Tödliche Pilgerfahrt: Wie Saudi-Arabien Mekka mit KI und Apps sicherer machen will

Der Golfstaat setzt beim Hadsch auf künstliche Intelligenz. Sie soll die Überwachung der Massen erleichtern – und womöglich Leben retten. 2024 starben mehr als Tausend Menschen in der Hitze.

Stand:

Saudi-Arabien holt die islamische Pilgerfahrt Hadsch ins 21. Jahrhundert – mithilfe von Drohnen und künstlicher Intelligenz.

Beides wollen die Behörden des Königreiches ab diesem Mittwoch einsetzen, um die knapp zwei Millionen Pilger aus aller Welt in den heiligen Städten Mekka und Medina lenken und potenzielle Gefahren frühzeitig erkennen zu können.

Der Hadsch gehört neben dem Glaubensbekenntnis, den täglichen Gebeten, dem Fasten im Ramadan und der Mildtätigkeit zu den fünf Grundpflichten im Islam. Diesmal trafen nach Medienberichten vor dem Beginn der Feiertage bereits 1,2 Millionen Menschen in Saudi-Arabien ein.

Für das Königreich ist die Wallfahrt vom 4. bis zum 9. Juni eine wichtige Einnahmequelle und eine Gelegenheit, sich als hochmoderner Staat in Szene zu setzen.
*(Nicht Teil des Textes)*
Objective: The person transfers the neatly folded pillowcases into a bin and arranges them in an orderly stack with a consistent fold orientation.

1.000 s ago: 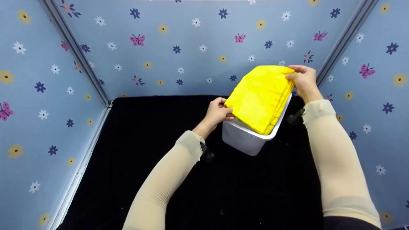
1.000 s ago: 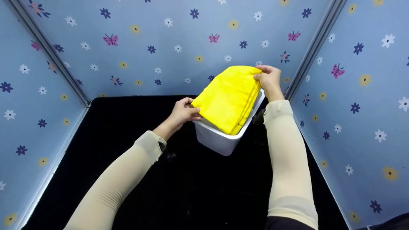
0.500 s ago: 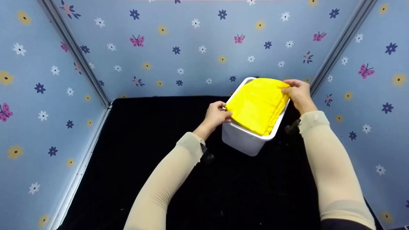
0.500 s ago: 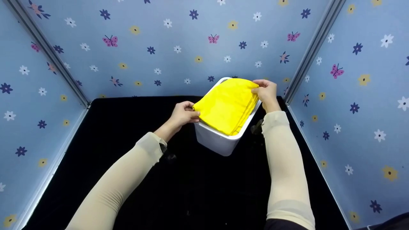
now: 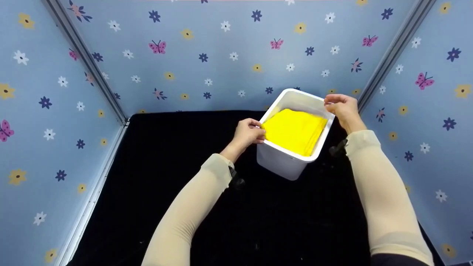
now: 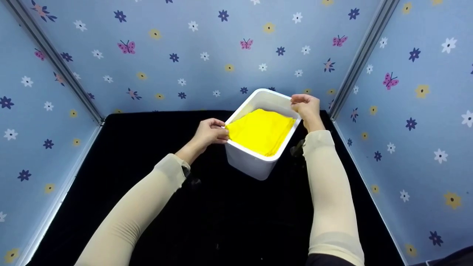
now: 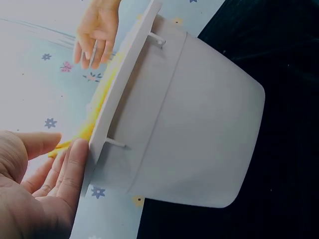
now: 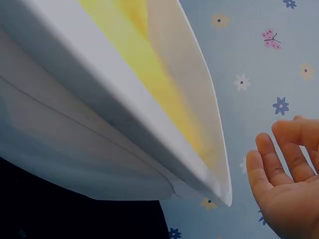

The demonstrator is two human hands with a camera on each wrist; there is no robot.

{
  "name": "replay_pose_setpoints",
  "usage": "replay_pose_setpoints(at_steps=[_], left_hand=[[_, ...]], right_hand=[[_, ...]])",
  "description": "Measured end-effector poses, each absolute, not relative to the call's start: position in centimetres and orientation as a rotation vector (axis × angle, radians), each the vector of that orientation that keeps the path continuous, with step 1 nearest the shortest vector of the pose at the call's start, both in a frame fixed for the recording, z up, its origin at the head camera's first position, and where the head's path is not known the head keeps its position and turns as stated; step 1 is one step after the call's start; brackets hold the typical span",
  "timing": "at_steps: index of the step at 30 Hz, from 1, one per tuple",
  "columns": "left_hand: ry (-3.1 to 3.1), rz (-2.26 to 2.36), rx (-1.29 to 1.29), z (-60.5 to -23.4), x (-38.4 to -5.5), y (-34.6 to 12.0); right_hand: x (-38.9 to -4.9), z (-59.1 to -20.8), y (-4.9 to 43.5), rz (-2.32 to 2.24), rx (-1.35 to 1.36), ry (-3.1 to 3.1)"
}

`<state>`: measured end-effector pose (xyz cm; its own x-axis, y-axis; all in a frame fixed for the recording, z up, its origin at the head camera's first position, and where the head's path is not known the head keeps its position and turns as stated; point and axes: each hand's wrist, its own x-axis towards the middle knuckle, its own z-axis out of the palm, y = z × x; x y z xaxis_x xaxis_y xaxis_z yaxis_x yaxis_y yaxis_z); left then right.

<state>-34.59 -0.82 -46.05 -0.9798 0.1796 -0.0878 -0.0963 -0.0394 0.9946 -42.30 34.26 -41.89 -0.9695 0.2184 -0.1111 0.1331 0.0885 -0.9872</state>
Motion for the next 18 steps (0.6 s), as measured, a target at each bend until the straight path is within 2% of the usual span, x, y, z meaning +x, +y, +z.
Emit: replay_pose_setpoints(at_steps=[18], left_hand=[[2.146, 2.14, 0.044, -45.6, -35.0, -5.6]], right_hand=[[-40.8, -41.8, 34.1, 2.142, -0.357, -2.233]])
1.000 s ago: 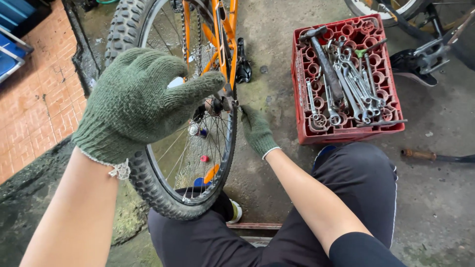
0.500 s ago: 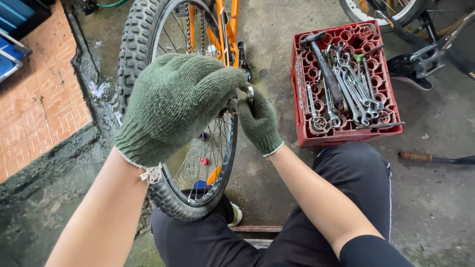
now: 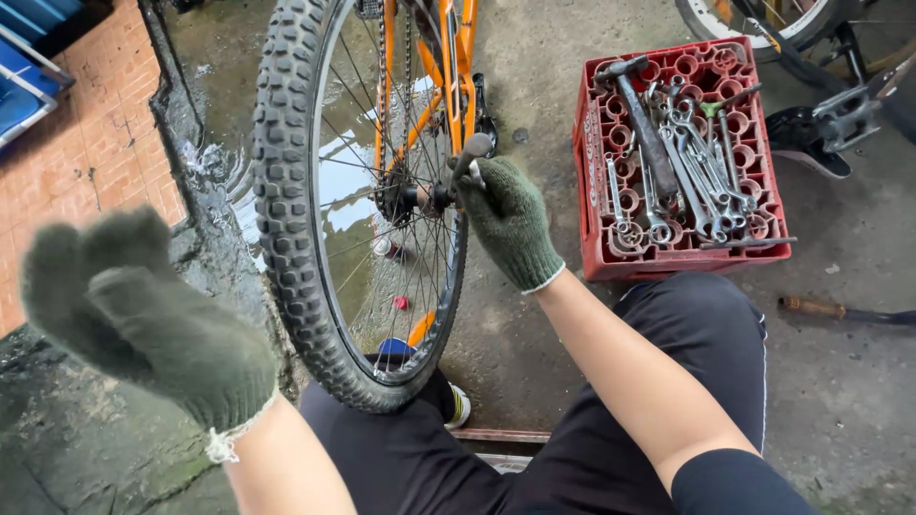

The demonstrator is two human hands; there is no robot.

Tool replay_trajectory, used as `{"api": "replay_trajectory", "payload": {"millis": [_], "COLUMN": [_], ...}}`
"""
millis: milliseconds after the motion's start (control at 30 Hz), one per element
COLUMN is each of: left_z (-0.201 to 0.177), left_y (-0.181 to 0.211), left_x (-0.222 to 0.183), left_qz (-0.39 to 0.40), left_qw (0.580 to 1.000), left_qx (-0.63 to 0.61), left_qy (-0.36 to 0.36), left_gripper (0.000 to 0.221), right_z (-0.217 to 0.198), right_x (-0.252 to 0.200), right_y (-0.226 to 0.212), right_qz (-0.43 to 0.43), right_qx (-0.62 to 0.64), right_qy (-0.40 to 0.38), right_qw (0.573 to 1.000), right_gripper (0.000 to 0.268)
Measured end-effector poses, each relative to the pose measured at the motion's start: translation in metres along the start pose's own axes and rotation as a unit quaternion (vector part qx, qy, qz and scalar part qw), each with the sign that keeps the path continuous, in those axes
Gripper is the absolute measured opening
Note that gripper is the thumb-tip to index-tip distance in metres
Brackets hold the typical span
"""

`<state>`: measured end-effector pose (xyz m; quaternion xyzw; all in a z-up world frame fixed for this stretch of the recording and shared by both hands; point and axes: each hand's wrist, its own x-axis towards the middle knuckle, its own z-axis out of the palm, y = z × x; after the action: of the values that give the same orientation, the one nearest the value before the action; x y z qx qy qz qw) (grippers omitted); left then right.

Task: Repairing the rear wheel and derailleur assembly of a bicycle using hand tools

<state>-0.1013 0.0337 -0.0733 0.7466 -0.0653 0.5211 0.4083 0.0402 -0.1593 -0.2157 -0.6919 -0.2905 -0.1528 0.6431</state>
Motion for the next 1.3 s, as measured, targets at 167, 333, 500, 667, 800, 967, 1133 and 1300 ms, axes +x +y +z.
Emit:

Es ist Teil der Politik von Kronprinz Mohammed bin Salman. Auch bei der kürzlichen Nahost-Reise von US-Präsident Donald Trump spielten KI-Projekte bereits eine große Rolle.

„Grundsätzlich ist das Geschäftsfeld für die Golf-Staaten deshalb so interessant, weil man damit die eigene Innovation, die eigene Kreativität, die eigene Dynamik zeigen kann“, sagt Sebastian Sons, Experte für die Golf-Region bei der Denkfabrik Carpo in Bonn, im Gespräch mit dem Tagesspiegel.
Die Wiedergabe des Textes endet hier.